EXERCISE MATERIALS
-------

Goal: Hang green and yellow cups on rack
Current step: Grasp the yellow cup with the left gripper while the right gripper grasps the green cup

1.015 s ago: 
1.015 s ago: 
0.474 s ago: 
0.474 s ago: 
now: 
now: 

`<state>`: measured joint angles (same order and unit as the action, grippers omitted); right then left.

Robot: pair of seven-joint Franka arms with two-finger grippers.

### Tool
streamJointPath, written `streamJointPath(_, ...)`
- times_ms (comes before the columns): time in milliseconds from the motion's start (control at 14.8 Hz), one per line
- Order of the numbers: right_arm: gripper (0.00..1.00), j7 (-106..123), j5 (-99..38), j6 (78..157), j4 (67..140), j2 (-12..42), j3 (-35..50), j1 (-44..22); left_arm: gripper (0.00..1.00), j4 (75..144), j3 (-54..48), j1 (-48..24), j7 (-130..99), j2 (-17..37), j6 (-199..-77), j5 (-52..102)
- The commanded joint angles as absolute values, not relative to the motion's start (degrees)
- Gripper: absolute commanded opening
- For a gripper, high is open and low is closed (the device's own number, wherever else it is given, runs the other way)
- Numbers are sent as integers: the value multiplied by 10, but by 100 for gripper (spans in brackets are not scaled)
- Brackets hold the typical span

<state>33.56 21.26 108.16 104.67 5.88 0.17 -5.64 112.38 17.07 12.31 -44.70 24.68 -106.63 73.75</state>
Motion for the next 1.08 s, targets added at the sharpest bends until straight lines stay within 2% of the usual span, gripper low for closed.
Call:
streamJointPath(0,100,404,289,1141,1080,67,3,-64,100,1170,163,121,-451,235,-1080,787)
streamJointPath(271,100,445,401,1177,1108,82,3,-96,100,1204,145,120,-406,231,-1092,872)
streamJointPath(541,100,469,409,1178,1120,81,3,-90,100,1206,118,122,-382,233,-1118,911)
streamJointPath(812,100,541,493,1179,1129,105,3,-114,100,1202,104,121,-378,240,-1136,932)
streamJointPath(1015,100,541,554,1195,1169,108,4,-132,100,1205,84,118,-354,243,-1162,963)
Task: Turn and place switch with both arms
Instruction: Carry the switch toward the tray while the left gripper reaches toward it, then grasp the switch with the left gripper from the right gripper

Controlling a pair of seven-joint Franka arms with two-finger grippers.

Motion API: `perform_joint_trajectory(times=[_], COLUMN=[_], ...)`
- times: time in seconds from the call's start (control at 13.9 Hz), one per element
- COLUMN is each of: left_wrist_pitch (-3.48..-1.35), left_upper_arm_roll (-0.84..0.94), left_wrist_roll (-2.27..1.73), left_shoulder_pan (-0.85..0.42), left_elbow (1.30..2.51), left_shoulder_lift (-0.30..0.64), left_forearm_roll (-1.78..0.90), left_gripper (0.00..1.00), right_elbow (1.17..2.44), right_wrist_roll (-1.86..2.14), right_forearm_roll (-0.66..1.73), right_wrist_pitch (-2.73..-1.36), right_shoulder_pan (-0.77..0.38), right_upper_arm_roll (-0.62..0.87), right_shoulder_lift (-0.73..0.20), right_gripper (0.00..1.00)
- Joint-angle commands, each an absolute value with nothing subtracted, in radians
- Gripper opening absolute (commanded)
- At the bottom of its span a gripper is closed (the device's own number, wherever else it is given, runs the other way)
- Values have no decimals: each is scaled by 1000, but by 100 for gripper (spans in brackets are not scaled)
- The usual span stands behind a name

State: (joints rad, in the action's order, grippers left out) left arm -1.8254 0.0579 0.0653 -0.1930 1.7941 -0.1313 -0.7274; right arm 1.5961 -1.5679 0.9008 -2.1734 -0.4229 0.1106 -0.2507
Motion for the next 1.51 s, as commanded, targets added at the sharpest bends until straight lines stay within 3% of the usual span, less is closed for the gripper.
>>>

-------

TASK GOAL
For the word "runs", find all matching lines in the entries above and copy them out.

ANSWER TO THIS EXERCISE
- For a gripper, high is open and low is closed (the device's own number, wherever else it is given, runs the other way)
- At the bottom of its span a gripper is closed (the device's own number, wherever else it is given, runs the other way)

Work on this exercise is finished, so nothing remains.